Weshalb das psychiatrische Gutachten mit Blick auf die Ausführungen des Sachverständigen, dass eine Differenzierung nicht möglich sei, welche Symptomatik durch welche Handlung ausgelöst wurde (ON 164 S 4), kein tragfähiges Beweisergebnis für die erwähnte Kausalitätsbeziehung sein soll, macht die Mängelrüge (Z 5 vierter Fall) nicht deutlich.
Mit Spekulationen darüber, dass Ursache der Verletzungsfolge auch sein könnte, dass der vierte Täter („B*****“) bis zuletzt nicht gefasst werden konnte oder dieser allein die ‑ die posttraumatischen Störungen des Opfers auslösende ‑ „Exekution“ angekündigt hätte, begibt sich die Mängelrüge (Z 5) auf die Ebene einer im kollegialgerichtlichen Verfahren unzulässigen Schuldberufung.

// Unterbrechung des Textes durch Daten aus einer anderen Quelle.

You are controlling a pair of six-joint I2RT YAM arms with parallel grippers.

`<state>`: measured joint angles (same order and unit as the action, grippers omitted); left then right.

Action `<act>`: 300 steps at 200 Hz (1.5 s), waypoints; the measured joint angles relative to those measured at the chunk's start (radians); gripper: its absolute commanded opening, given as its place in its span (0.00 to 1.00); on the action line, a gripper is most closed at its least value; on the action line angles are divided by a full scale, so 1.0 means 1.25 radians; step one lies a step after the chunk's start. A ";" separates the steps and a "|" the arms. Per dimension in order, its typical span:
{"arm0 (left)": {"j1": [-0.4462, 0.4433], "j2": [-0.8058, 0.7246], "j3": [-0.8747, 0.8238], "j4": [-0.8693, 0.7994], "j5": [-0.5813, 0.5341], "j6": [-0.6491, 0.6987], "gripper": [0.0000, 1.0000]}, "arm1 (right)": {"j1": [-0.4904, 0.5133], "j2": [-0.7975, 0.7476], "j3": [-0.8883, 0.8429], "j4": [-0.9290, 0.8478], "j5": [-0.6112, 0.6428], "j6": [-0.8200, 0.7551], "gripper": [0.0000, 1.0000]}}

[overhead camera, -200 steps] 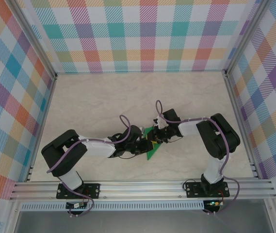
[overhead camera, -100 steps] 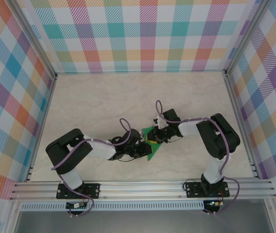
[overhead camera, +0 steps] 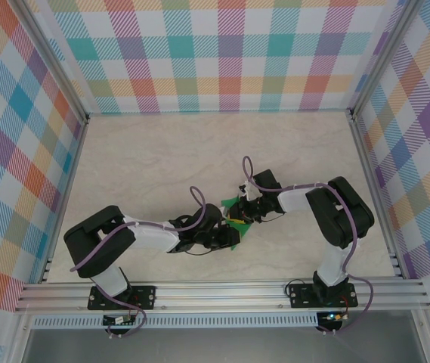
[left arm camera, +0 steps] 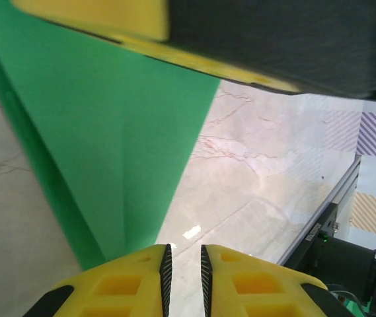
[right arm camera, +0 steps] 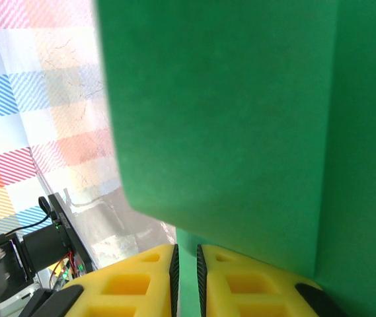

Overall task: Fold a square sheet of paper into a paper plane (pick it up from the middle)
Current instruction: Fourth fold the wing at the center of the table.

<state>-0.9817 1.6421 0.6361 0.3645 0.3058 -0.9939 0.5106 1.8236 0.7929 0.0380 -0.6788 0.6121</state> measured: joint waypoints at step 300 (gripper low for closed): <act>-0.027 -0.395 -0.096 -0.247 -0.288 -0.054 0.25 | 0.008 -0.019 -0.054 0.100 0.020 0.072 0.18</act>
<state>-1.0153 1.1481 0.5159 0.0563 -0.0547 -1.0615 0.5209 1.8000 0.7254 0.1627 -0.6544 0.7025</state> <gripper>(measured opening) 0.246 0.182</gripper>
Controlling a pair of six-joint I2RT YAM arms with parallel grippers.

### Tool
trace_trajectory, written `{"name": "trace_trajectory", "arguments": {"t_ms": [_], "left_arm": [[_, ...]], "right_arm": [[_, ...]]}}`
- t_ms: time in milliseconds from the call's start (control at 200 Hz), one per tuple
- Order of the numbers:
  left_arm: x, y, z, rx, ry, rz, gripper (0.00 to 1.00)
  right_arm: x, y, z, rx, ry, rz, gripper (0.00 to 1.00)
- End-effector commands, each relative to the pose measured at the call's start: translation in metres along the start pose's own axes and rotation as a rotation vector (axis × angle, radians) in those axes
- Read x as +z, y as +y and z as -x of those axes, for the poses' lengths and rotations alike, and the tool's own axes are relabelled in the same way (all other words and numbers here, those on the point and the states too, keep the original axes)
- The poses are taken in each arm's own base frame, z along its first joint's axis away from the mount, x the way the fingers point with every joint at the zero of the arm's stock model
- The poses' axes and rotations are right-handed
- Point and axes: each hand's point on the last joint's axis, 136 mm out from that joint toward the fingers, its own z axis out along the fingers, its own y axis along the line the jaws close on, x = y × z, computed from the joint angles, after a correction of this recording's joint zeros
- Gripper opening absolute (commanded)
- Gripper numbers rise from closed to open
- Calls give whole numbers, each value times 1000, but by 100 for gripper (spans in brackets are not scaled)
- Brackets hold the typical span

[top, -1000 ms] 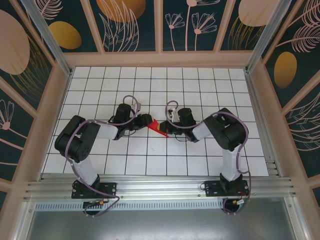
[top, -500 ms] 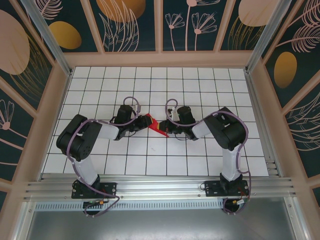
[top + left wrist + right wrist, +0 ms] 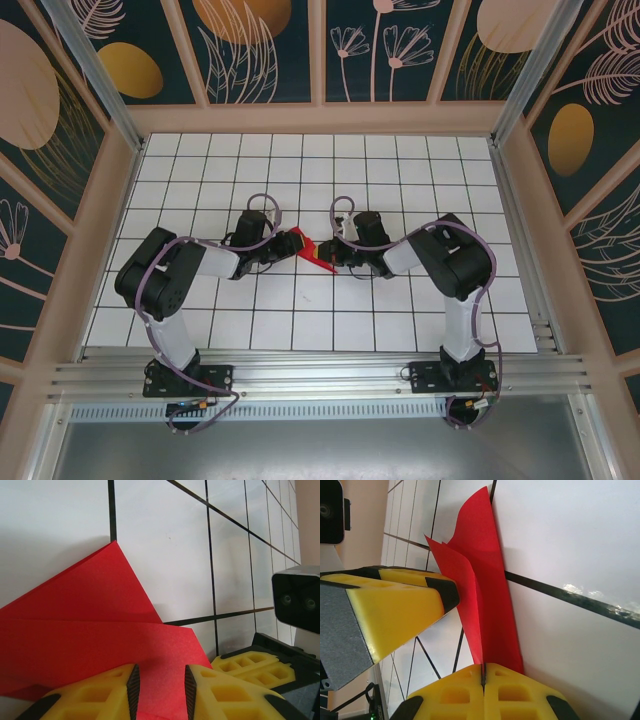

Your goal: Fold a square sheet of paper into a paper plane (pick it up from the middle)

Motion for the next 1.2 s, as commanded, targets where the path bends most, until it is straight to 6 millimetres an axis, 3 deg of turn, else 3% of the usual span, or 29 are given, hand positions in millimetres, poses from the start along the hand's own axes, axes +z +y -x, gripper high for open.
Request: {"name": "trace_trajectory", "arguments": {"t_ms": [0, 470, 590, 716, 841, 1196], "left_arm": [[2, 11, 0, 6, 0, 57, 33], [-1, 21, 1, -44, -11, 121, 33], [-7, 3, 7, -29, -30, 63, 35], [-27, -26, 29, 18, -113, 11, 38], [-41, -31, 40, 52, -174, 34, 40], [-20, -18, 25, 40, -72, 61, 41]], "right_arm": [[7, -60, -26, 75, 55, -193, 0], [10, -71, -32, 51, 104, -233, 0], [11, -74, -34, 33, 125, -247, 0], [12, -77, -35, 25, 141, -262, 0], [12, -78, -35, 22, 147, -273, 0], [14, -85, -36, -1, 180, -312, 0]]}}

Gleiches gilt für die Tatsachenrüge (Z 5a), soweit diese das Vorbringen zur Mängelrüge wiederholt und die Gewaltanwendung (Fesselung und Knebelung) allein dem unbekannten Täter „B*****“ zuschreibt.
Dem Vorbringen zu fehlenden Beweisergebnissen für den festgestellten Einsatz einer echten Waffe genügt der Verweis auf die Erledigung der diesbezüglichen Mängel‑ und Tatsachenrügen der Angeklagten Zoran P***** und Hakija T*****.
Indem die Subsumtionsrüge (Z 10) abermals fehlende Konstatierungen zum Kausalereignis für die beim Tatopfer eingetretene Verletzungsfolge und die unterbliebene Ausmittlung des vierten Täters als Reserveursache hiefür einwendet, geht sie an den ‑ bei Erledigung der Mängelrüge aufgezeigten ‑ Feststellungen vorbei, womit sie den Anfechtungsrahmen materieller Nichtigkeit verlässt.
Die Nichtigkeitsbeschwerden waren daher bereits bei der nichtöffentlichen Beratung sofort zurückzuweisen (§ 285d Abs 1 StPO). Daraus folgt die Zuständigkeit des Oberlandesgerichts zur Entscheidung über die Berufungen (§ 285i StPO).
Die Kostenentscheidung beruht auf § 390a Abs 1 StPO.